Intermezzo by Sally Rooney
Faber, 2024
Reviewed by Harper Cleves
Last September, at the National Concert Hall in Dublin, Sally Rooney stood before an audience of dedicated readers, about to be interviewed about her latest novel, Intermezzo, which was due out later that week. Before beginning, she spoke about Palestine, solemnly calling into the auspicious venue the “40,000 people confirmed dead, each one a precious and irreplaceable life, each one loved and mourned.” She went on to say, “it is difficult to avoid the conclusion that we are witnessing an unfolding genocide.” It is this, Sally Rooney’s unflinching honesty, even with the potential for backlash, and her care for all that is human, that most defines her writing. As came to be evident in her thoughtful interview, and later that night, as I cracked open my advanced copy for the first time, Intermezzo is no exception.
Intermezzo centres around two brothers, Peter and Ivan Koubek, who are navigating grief in the months after losing their father to cancer. Peter, who is 32, is a successful barrister; handsome and well-liked, and someone for whom life seems to be a breeze. Ivan, 22, is more insular and awkward; a chess prodigy whose income comes from working as a freelance data analyst very much ensconced in the unpredictability of the gig economy.

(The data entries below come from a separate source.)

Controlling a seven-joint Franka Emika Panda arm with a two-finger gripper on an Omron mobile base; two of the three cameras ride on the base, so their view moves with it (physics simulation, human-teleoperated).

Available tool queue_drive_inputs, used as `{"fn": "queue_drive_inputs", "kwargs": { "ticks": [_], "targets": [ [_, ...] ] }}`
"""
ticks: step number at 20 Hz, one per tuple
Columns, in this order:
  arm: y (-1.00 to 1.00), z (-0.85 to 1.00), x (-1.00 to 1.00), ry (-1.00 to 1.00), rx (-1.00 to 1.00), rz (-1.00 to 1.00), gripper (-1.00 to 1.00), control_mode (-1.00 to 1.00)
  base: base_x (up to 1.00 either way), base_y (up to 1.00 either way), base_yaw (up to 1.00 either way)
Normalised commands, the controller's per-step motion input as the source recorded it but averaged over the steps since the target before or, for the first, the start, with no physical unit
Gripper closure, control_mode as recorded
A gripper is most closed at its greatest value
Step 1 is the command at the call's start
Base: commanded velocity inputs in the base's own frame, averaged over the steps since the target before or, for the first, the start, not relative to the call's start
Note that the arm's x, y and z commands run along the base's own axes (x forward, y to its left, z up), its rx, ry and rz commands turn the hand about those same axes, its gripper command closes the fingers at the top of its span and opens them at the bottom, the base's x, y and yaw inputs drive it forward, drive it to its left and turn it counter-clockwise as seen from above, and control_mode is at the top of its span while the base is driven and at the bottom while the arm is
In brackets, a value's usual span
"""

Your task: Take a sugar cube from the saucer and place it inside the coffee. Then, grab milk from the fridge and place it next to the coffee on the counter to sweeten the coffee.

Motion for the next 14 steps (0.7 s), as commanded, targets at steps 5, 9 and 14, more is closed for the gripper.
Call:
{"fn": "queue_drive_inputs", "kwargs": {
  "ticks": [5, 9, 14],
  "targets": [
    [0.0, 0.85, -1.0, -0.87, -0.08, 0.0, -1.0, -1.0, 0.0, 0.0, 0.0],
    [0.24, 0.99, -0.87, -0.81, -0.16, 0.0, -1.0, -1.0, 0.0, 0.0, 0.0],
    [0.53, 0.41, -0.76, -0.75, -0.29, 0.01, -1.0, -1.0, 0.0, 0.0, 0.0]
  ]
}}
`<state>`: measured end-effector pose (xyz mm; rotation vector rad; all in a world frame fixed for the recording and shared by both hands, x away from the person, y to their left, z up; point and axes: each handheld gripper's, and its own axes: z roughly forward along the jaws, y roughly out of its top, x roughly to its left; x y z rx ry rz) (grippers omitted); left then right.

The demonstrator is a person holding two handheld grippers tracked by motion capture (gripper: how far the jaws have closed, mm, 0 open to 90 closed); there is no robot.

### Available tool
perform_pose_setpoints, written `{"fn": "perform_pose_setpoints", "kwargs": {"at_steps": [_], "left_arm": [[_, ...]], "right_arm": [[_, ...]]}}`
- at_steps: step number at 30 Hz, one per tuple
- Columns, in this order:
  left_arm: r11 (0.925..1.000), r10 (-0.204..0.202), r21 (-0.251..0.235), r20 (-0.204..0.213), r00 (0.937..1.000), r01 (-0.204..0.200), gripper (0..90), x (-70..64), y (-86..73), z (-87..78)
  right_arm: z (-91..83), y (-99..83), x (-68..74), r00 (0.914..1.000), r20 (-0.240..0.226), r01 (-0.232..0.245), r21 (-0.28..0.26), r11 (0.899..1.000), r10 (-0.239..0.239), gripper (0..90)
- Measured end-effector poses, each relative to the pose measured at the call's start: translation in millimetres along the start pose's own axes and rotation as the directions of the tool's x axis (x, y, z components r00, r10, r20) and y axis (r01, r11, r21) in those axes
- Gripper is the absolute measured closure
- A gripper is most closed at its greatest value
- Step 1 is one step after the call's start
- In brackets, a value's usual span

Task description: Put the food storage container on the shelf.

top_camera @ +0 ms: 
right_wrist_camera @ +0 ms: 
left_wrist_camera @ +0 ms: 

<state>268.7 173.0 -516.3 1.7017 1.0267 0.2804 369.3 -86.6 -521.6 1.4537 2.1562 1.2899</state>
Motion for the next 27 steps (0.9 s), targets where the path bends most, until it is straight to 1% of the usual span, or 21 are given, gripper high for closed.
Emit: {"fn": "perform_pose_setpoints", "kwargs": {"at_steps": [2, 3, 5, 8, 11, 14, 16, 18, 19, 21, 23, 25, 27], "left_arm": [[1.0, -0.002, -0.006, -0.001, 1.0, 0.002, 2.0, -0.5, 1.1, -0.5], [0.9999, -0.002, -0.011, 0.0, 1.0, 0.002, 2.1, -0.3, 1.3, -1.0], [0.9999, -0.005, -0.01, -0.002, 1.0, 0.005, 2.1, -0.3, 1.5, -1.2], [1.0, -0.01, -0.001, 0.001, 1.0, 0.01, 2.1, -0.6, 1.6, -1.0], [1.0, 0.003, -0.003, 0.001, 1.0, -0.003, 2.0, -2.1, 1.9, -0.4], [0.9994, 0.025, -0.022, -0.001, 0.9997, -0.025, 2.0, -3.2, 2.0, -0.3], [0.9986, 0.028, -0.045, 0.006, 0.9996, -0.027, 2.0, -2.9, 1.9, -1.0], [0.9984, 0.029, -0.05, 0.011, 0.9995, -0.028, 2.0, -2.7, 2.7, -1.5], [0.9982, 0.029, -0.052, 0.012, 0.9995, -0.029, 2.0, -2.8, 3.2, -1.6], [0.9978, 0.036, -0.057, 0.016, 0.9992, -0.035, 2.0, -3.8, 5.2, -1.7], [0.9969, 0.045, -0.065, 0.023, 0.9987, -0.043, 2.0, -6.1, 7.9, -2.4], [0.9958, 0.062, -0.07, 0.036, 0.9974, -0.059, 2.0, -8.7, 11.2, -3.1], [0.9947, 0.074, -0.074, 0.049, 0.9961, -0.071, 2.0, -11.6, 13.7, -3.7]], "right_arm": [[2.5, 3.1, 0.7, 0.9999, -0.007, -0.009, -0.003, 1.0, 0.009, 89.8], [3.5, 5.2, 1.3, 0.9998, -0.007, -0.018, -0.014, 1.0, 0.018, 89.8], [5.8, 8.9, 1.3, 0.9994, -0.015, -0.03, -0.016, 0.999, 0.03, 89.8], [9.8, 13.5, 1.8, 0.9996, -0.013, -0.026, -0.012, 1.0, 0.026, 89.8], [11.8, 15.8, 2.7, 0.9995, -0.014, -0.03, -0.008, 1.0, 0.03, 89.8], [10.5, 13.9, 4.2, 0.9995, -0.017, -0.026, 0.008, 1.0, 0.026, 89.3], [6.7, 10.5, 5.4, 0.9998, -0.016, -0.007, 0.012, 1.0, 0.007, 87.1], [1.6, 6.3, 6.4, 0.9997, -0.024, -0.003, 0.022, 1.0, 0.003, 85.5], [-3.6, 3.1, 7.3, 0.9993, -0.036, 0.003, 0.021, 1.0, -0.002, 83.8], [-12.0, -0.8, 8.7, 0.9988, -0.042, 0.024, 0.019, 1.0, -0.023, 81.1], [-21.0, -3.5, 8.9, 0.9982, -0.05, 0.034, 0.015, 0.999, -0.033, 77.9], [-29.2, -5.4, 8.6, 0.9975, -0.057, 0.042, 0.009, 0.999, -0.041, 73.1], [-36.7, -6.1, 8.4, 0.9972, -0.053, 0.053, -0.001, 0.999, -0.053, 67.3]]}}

The brothers’ relationship feels delicate from the outset. An early unspoken conflict which arises for Ivan is the fact that Peter insisted he deliver the eulogy at their father’s funeral – which occurs shortly before the novel begins. To Ivan, this is proof of Peter’s arrogance.
However, in the portions of the novel that are written from Peter’s perspective, the facade of his confidence and togetherness is cracked wide open. In what has been described as ‘Joycean’ prose, Peter’s inner voice trips over itself. There is a profound loneliness in the contrast of his outward projection of success and his inner turmoil; nailing deadlines for a high profile workplace discrimination case while also subsisting on Xanax and alcohol. In one particularly fraught moment he thinks to himself: “Thoughts rattling and noisy almost always and then when quiet frightening unhappy. Mental not right maybe. Never maybe was.”
There is an arrogance to Peter; he internally ridicules Ivan for his strangeness. But even this is laced with envy and no small amount of affection, both for his younger brother’s intelligence, but also his apparent comfort in simply being himself. This is something Ivan slowly untangles in his own internal dialogue as the novel progresses. Despite a prevailing anger at his older brother, even in his own recollections he is confronted with times in which Peter was very loving and advocated for him.
Beyond the central fraternal relationship, both Peter and Ivan also navigate romantic entanglements. When Rooney was interviewed in the National Concert Hall, she spoke about why her novels tend to always have romance as their nexus – something for which she has received, in my opinion, a plethora of misogynistic criticism.
The novel, in its original popular form, came to prominence in the 18th and 19th century, and was considered distinctly feminine and middle class, and therefore, not intellectually rigorous or meaningful. The novels from this timeframe often centered around what is colloquially known in academic and literary circles as ‘the marriage plot,’ where the driving narrative force of the story was a heterosexual romance, usually ending in nuptials.
Rooney cited the 18th and 19th century novel as a direct reference point for her work, and romance as a driver of plot is certainly a feature of her novels. The relationships Rooney explores though are distinctly modern, exploring the power dynamics and inequalities rampant in an increasingly crisis-ridden and unequal capitalist reality.
For Ivan, this takes the form of a budding relationship with Margaret; a 37 year-old based in the west of Ireland as a community centre director where Ivan is playing a chess tournament. Margaret has recently separated, guiltily, from her alcoholic husband, and feels self-conscious about her relationship with the much younger Ivan, despite the tenderness and attraction they feel for one another.
Peter remains very much in love with his college girlfriend, Sylvia, who ended her relationship with Peter after being gravely injured in an accident six years prior, which placed limits on her ability to be romantically intimate. This relationship, full of comfort, and familiarity and stability contrasts with Peter’s relationship with Naomi, aged 23, whose youth, spontaneity and sexuality are forefronted as a counterweight to Peter’s rigidity. In the end, Peter is confronted with embracing the non-conventional, as he balances the idea of a polyamorous relationship with two very different women, both of whom he has grown to love.
The inequalities that exist in these romantic relationships; age gaps; income levels; differences in ability and health – none are definitively resolved, and there’s no telling whether the relationships will survive with any longevity. Sally Rooney does not make it her mission to gloss over the real dynamics which divide us in the ‘love-conquers-all’ narratives that often did feature in some of the earliest examples of the marriage plot. But rather, she seems to say, ‘but isn’t it incredible that love persists anyway?’ For all of its messiness, its potential for miscommunication and pain, for it to fall apart disastrously in this frightening world full of division and hate, of war and genocide – isn’t it a miracle we love at all? I think it is. And I think Rooney thinks so too.